すると、何時までもフラフラとしている藤の顔がピンと頭の中に思い浮かぶ。
「その案件、預からせてもらえますか?」
「はい。ですが」
「解っています。大丈夫それなりの人材ですから」
そう言うと、大地は珍しく悪い顔をする。
こと、恋愛関連にかんしてはいつも藤にからかわれてばかりである。確かに藤はスマートであるし、武闘派の多い学園内において、知性派である。
そういう面で、女子受けもいいのだが、そのノリは、非常に軽く浮ついたものに、大地は思えたのだ。
藤はそれを傘に来ているわけではないが、それでも大地の付き人としても有名な藤には、割とミーハーな声が多いのだ。

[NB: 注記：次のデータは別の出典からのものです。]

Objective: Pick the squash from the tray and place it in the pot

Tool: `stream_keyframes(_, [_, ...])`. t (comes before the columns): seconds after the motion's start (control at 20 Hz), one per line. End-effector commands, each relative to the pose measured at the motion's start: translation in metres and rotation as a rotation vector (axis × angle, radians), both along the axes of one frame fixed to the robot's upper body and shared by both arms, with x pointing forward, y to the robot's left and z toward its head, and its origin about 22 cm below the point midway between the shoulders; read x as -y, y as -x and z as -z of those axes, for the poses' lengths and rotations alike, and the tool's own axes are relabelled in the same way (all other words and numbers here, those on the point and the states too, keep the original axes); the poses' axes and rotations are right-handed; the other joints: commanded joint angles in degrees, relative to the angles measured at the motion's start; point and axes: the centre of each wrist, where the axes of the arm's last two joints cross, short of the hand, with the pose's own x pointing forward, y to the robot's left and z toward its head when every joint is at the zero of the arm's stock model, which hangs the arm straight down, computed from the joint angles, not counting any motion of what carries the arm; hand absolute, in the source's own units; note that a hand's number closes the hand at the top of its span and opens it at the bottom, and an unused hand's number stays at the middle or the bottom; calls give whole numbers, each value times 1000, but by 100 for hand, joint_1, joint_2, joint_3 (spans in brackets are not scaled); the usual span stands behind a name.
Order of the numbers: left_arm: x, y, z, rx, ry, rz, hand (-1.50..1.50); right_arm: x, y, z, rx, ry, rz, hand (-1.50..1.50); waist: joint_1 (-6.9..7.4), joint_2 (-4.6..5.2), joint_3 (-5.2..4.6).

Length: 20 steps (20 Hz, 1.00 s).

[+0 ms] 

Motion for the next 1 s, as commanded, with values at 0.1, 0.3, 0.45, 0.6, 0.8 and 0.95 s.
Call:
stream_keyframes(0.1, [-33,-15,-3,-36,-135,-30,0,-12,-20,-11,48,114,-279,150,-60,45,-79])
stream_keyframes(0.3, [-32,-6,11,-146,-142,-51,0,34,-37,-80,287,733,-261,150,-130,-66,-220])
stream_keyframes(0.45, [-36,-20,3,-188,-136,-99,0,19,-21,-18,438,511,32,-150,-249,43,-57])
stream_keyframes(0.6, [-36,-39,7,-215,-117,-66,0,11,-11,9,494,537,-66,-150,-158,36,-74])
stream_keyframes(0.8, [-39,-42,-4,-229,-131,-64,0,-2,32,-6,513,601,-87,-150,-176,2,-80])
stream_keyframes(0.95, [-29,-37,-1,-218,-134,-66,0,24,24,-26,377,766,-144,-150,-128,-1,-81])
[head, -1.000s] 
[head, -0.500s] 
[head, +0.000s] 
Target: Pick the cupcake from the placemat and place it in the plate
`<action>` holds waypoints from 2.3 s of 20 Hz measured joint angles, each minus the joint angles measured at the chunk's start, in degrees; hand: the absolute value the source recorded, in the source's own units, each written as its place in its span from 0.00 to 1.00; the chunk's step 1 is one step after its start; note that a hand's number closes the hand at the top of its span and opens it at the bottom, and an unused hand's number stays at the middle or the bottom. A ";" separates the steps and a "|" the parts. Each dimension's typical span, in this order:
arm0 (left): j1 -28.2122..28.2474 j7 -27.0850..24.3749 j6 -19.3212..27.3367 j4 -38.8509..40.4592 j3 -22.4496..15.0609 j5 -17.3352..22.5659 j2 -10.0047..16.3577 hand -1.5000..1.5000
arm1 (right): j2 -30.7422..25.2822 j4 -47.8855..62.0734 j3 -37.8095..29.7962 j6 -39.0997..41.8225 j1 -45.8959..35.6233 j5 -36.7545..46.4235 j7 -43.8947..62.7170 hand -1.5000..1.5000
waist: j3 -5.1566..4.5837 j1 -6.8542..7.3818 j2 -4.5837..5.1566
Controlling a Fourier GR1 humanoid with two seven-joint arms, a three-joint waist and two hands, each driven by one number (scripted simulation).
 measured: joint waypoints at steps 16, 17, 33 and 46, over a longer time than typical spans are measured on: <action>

一見大地の事ばかり世話をしている藤であるが、マルチタスクが得意で、実に小器用である。
「失礼ですが、あの火縄さんは、どう思われます?」
「火縄さんですか?そうですね。実力は申し分ないのですが、、矢張り小梅とは年が離れすぎていますし……」
そう、要するにそれクラスなら、問題ないのである。だとしたら藤は問題ないだろうと思う。

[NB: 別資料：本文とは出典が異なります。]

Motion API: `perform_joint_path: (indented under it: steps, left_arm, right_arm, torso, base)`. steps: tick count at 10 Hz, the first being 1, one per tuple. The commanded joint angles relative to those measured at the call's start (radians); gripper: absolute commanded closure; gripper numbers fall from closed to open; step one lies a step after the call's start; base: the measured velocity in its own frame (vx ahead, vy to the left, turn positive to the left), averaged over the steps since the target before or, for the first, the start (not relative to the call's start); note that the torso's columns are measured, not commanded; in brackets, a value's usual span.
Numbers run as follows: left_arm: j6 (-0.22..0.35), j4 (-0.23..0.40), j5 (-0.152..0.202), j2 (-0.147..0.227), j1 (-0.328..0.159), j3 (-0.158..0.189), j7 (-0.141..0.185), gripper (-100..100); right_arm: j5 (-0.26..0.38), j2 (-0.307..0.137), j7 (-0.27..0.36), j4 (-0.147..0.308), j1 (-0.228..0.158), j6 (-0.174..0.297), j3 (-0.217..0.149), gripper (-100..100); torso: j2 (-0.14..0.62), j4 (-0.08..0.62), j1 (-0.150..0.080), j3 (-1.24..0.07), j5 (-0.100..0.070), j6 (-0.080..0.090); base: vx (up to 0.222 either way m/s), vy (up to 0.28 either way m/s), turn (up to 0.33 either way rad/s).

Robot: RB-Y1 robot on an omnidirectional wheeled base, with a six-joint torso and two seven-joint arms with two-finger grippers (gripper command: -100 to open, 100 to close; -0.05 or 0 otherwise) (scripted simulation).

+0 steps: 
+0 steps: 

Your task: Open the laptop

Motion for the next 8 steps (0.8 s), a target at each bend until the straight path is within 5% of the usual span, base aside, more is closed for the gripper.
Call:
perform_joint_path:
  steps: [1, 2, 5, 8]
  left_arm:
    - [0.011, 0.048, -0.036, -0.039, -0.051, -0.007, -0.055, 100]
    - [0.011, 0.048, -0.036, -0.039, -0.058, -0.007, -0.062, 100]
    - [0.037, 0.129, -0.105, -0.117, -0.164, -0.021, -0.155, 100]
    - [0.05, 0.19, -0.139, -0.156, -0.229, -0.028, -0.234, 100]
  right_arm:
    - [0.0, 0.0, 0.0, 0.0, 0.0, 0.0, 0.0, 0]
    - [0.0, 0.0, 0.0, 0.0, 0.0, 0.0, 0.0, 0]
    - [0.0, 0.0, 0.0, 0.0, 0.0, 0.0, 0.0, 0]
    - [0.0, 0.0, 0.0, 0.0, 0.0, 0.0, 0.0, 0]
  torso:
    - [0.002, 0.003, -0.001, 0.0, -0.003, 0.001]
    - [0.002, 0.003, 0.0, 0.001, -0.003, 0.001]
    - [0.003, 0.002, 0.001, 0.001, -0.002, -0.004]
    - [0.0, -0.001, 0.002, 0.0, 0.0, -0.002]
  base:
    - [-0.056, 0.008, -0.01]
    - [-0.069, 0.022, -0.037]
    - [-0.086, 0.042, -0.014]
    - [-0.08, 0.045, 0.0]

「解りました。良い回答が得られるかは、別として席は近々設けたいと思います」
その返事を聞くと、お竹は妙に和やかになり、ウンウンと頷くのであった。大地の顔が余程自信ありげに思えたに違いない。
「火縄さんも調理を終えたようですし、中へ戻っては如何ですか?」
「そうですね……」
そして、大地も妙に乗り気なのである。
そして、大地が室内に戻ると、既に食事は始められており、芹花が聖に世話をされながら、モソモソと鍋を食べている。

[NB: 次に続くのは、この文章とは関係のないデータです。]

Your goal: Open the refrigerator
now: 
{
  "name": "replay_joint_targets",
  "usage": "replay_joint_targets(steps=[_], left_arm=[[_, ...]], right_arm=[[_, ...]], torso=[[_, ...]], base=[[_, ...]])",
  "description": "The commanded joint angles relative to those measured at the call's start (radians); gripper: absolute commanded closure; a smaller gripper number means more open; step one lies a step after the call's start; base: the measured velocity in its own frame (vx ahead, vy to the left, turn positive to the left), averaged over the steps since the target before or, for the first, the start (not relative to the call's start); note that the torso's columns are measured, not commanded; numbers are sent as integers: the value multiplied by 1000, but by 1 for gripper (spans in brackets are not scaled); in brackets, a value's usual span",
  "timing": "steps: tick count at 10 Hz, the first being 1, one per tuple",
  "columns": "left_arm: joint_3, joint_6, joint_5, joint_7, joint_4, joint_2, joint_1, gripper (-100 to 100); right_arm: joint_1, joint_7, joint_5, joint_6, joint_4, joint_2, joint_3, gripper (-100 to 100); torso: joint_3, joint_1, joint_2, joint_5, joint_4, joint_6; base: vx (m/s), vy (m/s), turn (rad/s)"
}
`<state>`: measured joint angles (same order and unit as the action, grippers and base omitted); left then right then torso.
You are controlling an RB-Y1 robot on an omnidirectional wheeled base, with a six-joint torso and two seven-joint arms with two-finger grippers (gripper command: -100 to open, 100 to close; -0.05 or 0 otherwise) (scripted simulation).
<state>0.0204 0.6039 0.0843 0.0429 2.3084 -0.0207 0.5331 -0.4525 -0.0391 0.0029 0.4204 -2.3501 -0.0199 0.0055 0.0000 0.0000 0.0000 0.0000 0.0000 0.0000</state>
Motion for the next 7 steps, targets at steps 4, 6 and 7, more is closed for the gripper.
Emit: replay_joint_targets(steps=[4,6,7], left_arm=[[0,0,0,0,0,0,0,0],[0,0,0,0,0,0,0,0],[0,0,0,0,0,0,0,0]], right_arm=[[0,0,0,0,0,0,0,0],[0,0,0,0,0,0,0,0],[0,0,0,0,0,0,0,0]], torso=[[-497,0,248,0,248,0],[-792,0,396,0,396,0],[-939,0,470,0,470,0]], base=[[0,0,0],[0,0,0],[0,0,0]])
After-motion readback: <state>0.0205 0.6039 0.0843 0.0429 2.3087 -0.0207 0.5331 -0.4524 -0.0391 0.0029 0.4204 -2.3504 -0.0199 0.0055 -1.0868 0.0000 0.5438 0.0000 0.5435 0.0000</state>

世話役は小梅といったところで、具材の追加やとりわけなどをしてくれている。
火縄はいないようだ。
「藤。此が終わったら少し話しがあるんだが……」
「ああ、済みません実は先ほど先約が入りまして……」
「先約?」
「ええ、火縄さんが以前の勝敗を付けたいと、仰っていましたので、食後の運動がてら、軽く手合わせをしようとのことで……」
「ほほう?」
「なんです?」
「いや、まぁそうだな。園外でそういう刺激もいいかもしれんなと思ってな……」
「怪しいですね……」
「そんなことは無い……。そうだ、その勝負オレが審判をしてもいいか?」
「おやおや。前回の炎皇と炎弥さんの試合で、興味が沸いたのですか?」
「ああ?ああ、そんなところだ。一傍観者ではなく、観覧者でありながら、その勝負に関わる醍醐味というのも、なかなか……な」
「ふふ。珍しくなにを画策しているのかは解りませんが、貴方のジャッジが公平であると私も思いますので、異論はありませんよ」
「さ、さて……猪鍋か、暖まりそうだな……」
大地は若干ごまかし気味に、藤の横に座り、港鍋をつつき始めるのだった。